Turner is one of the largest lightweights alive — 6'3" to Fernandes's 5'9", four inches longer in reach (77" vs 73") and, most importantly, six inches longer in the legs (46" vs 40"). That leg-reach gap is his single biggest structural weapon: teep, front kick and lead-leg destruction from a range a 5'9" opponent simply cannot answer. If Turner fights long — jab, teep, lateral movement — he keeps Fernandes on the end of his strikes and reproduces the exact rangy, awkward-distance fight (the Diakiese blueprint) that has already out-pointed Fernandes once. The tools to win a disciplined distance fight are all in his hands.
Unlike a pure striker, Turner carries a genuine two-path finishing game — four career submissions, two rear-naked chokes and a 1.06 sub/15 rate — so if a scramble breaks out or he hurts Fernandes and takes the back, he can finish on the mat too. Layer on a vastly superior level of competition — he has traded with Gamrot, Moicano, Bobby Green, Bahamondes and Luque, a murderer's row, while Fernandes's toughest test is Kutateladze — and in the chaos of a firefight the man who has been in deep water with the division's best owns a real composure and big-fight-reps edge. The blueprint for beating Fernandes (a rangy, awkward, experienced operator out-landing him over 15 minutes) is already on tape, and Turner is longer, more powerful and more experienced than the man who wrote it.
⚠️ Unfavorable Scenarios
Turner fails to finish inside the first seven minutes, Fernandes's chin holds as it always has, the low kicks pile up, and the fight enters Round 3 — Turner's 0-3 UFC graveyard — where he gets out-worked on the cards or broken down late, a Moicano replay against a fresher, never-fading man. Whether it is cardio, output decline, or simply that durable opponents survive his early storm, the result across his split-decision losses (Gamrot), a unanimous loss (Frevola) and the Moicano TKO has been the same: once it gets late, Turner has not won. He also has no wrestling escape valve (0 UFC takedowns) to smother the pace and steal a bad round.

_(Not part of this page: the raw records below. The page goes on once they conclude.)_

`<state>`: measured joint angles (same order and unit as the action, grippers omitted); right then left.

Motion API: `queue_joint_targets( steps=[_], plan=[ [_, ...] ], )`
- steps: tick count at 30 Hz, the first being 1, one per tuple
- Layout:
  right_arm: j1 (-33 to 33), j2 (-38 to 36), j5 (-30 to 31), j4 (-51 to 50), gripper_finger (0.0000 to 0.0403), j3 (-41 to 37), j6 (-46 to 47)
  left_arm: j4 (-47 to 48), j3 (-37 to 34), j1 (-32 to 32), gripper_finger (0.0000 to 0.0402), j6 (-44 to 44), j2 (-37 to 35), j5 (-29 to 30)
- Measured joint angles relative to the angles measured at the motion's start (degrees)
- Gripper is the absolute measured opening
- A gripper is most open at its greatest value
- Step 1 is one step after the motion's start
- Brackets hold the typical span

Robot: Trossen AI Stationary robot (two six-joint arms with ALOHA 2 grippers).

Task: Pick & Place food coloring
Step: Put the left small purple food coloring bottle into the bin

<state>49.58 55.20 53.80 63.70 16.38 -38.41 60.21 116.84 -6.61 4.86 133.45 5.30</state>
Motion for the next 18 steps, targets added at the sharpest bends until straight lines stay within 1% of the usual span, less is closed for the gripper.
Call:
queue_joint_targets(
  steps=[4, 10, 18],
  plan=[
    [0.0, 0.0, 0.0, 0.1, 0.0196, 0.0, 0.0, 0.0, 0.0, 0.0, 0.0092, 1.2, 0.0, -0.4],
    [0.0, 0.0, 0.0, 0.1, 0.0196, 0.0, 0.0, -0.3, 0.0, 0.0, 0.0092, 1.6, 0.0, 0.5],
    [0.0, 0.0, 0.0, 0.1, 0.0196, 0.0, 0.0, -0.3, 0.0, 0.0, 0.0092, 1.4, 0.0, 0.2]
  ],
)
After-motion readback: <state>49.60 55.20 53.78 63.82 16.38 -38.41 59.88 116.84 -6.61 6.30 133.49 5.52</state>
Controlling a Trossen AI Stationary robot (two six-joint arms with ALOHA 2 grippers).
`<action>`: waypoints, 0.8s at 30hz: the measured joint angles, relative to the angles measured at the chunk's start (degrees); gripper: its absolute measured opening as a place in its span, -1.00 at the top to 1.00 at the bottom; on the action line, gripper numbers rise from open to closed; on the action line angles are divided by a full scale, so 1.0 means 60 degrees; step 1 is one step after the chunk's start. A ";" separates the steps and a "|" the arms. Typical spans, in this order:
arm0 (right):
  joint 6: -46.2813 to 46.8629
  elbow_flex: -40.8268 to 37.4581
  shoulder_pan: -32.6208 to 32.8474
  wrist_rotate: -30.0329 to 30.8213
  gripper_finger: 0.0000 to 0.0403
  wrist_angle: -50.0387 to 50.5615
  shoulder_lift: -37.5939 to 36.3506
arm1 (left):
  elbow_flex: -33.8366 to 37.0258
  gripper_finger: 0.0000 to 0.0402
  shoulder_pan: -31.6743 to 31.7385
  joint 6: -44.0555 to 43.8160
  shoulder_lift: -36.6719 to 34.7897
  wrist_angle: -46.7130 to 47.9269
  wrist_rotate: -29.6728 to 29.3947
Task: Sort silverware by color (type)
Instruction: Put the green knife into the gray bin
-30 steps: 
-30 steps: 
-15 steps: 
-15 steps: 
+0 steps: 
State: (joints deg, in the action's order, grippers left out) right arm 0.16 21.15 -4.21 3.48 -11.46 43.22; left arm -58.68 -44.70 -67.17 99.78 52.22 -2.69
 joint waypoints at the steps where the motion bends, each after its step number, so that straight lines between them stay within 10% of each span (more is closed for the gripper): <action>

Turner gets pulled into a phone-booth war instead of using his length, his 42% striking defense betrays him, and a pressure fighter who never stops throwing catches the fragile chin that has already failed four times. Or Fernandes chops the lead leg early, erases the reach and mobility, and turns the sniper into a stationary target for three rounds. Worst of all, a scramble goes bad and the black belt catches him — the exact Bahamondes sequence (submitted off his back in Round 1) that is already on his ledger. Turner does not need to be out-classed to lose here; he only needs the fight to get long.
📋 Likely Gameplan
Turner should fight long and disciplined — jab, teep, front kick and lateral movement, using all six inches of leg reach to keep Fernandes on the outside and deny the pressure its range. This is a distance fight he can win if he refuses the brawl. Just as important, he must check the outside low kicks and protect the lead leg — the great equalizer that would chop his base out and anchor him in the pocket — and never stall in front of a volume pressure fighter. Move, reset, and make Fernandes pay an entry tax on every step in, reproducing the exact awkward-range fight that already beat him once.
The data could not be clearer: Turner is 8-3 in the UFC through two rounds and 0-3 in the third. His entire win equity lives in the first ten minutes, so he must load the southpaw left, the head kick and the open-stance counter early, while he is fresh and Fernandes is still measuring. He must also treat a decision as a loss — with a 0-3 UFC decision record and zero professional wins on the scorecards, out-pointing a never-finished grinder over 15 minutes is the hardest version of this fight. If the knockout isn't coming, he still has to steal rounds with visible, damaging, fight-defining moments, not passive point-fighting he has never won.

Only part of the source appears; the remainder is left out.